Data residency: global replication; no guarantee for EU‑only.
Free only for public open‑source docs; Hugo site may not be eligible.
No self‑hosting; tooling would not be fully identical.

Architecture at a Glance

Crawler: DocSearch Scraper (Typesense Fork) crawls publicly available pages and generates records.
Index: Records are written to Typesense (self‑hosting or Cloud in EU).
Frontend:
- Docusaurus: Theme plugin uses the Typesense index.
- Hugo: Easy integration via typesense-docsearch.js (modal like Algolia) or via InstantSearch widgets with typesense-instantsearch-adapter.

Advantage: Same backend and same indexer for both sites, separate collections possible (e.g. site_hugo, site_docs).

Setup Variants

Docker Compose (1 node to start, later HA possible)
Own domain, TLS (reverse proxy like Caddy/Traefik/NGINX)
Search‑only API key for frontend

Example: docker-compose.yml

version: '3.8'
services:
  typesense:
    image: typesense/typesense:latest
    command: ["--data-dir=/data", "--api-key=${TYPESENSE_API_KEY}", "--enable-cors"]
    ports: ["8108:8108"]
    volumes:
      - ./data:/data
    environment:
      - TZ=Europe/Berlin

B) Typesense Cloud (easy, EU region)

Select region at cluster creation EU (Frankfurt, Zurich, Paris, …).
Generate API keys in the dashboard (Admin, Search‑only).

In both cases: In the frontend use only the Search‑Only Key.

Indexing with DocSearch Scraper (Typesense Fork)

1) Requirements

Live URL or locally reachable via host.docker.internal
Sitemap improves coverage & speed
- Hugo: /sitemap.xml is generated by default (set BaseURL)
- Docusaurus: enable @docusaurus/plugin-sitemap

2) Two separate configurations (one per site)

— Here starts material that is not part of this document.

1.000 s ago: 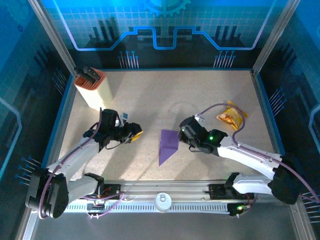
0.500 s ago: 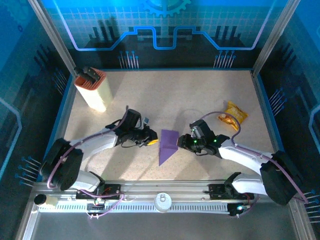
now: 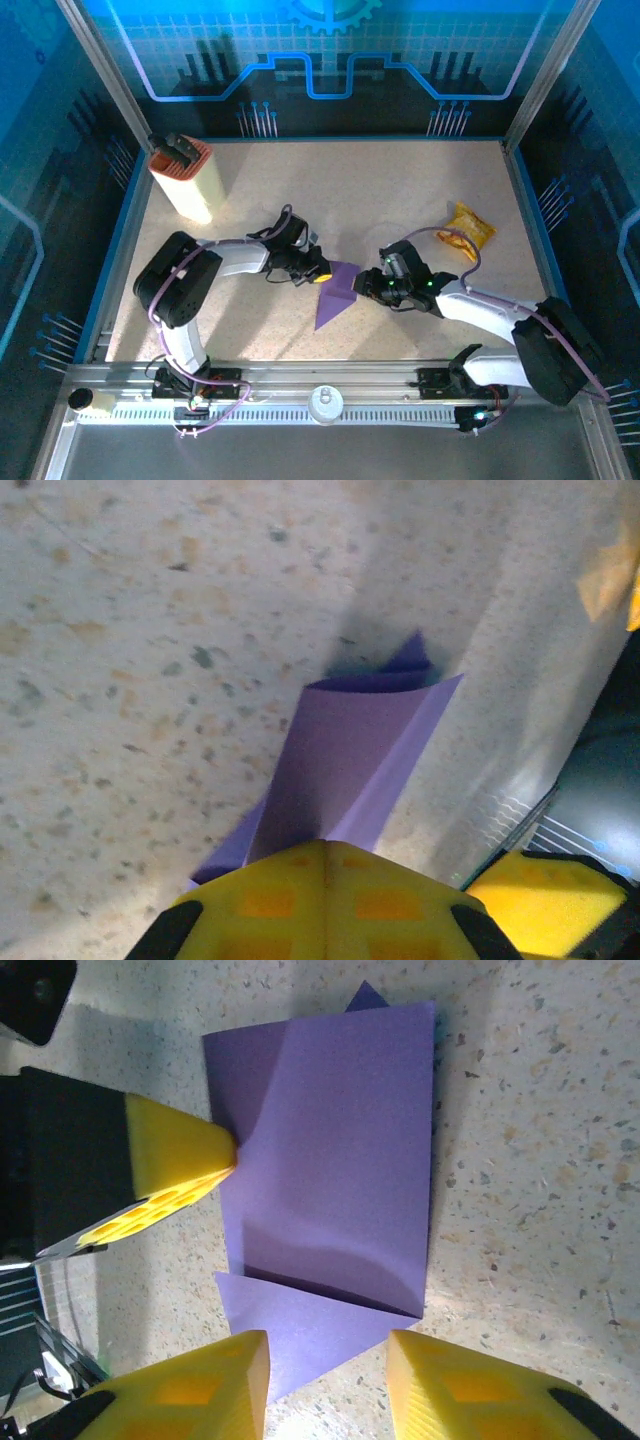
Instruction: Fold a paper plane with a square sheet of paper (pick it up from the middle)
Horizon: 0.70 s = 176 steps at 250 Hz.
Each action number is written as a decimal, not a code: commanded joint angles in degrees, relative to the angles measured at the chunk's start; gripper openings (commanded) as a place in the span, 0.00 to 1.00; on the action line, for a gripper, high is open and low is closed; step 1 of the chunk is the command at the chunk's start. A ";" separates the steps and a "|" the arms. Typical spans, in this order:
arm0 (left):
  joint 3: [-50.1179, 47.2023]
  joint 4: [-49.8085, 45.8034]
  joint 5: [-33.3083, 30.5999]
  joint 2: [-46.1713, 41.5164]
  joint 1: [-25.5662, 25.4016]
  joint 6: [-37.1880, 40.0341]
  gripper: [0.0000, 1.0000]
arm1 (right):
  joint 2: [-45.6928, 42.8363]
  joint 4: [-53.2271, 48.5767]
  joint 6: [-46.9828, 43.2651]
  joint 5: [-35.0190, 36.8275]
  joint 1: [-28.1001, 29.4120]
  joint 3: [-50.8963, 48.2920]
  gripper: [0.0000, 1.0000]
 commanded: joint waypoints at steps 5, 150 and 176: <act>-0.94 0.97 0.64 2.05 0.61 2.40 0.06 | 2.22 1.42 1.75 -2.75 -1.66 -0.27 0.40; -9.49 11.76 7.41 4.13 4.37 0.00 0.05 | 13.88 12.81 2.62 -12.47 -1.81 3.44 0.43; -9.07 10.81 7.51 4.26 4.34 0.75 0.05 | 14.84 11.21 0.58 -13.04 -2.30 5.32 0.36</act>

Example: docsearch.hugo.json

{
  "index_name": "site_hugo",
  "start_urls": ["https://www.example.com/"],
  "sitemap_urls": ["https://www.example.com/sitemap.xml"],
  "stop_urls": ["/tags/", "/categories/"],
  "selectors": {
    "lvl0": {"selector": "nav[role='navigation'] a.active", "global": true, "default_value": "Hugo"},
    "lvl1": "article h1, header h1",
    "lvl2": "article h2",
    "lvl3": "article h3",
    "text": "article p, article li, article td"
  }
}

Example: docsearch.docusaurus.json

{
  "index_name": "site_docs",
  "start_urls": ["https://docs.example.com/"],
  "sitemap_urls": ["https://docs.example.com/sitemap.xml"],
  "stop_urls": ["/blog/tags/"],
  "selectors": {
    "lvl0": {"selector": ".navbar__title", "global": true, "default_value": "Docs"},
    "lvl1": "article h1, header h1",
    "lvl2": "article h2",
    "lvl3": "article h3",
    "text": "article p, article li, table td"
  }
}

Docusaurus specificity: lvl1 => article h1, header h1 (instead of only header h1).

3) Run Scraper (Docker)

.env (adjust for Cloud, specify host/IP for self‑hosting):

TYPESENSE_API_KEY=xyz_admin_or_write_key
TYPESENSE_HOST=search.example.com
TYPESENSE_PORT=443
TYPESENSE_PROTOCOL=https

Run (Hugo):

docker run -it --rm   --env-file .env   -e "CONFIG=$(cat docsearch.hugo.json | jq -r tostring)"   typesense/docsearch-scraper:0.11.0

Run (Docusaurus):

docker run -it --rm   --env-file .env   -e "CONFIG=$(cat docsearch.docusaurus.json | jq -r tostring)"   typesense/docsearch-scraper:0.11.0

Tip: Run in CI/CD after deploy so that new content is indexed immediately.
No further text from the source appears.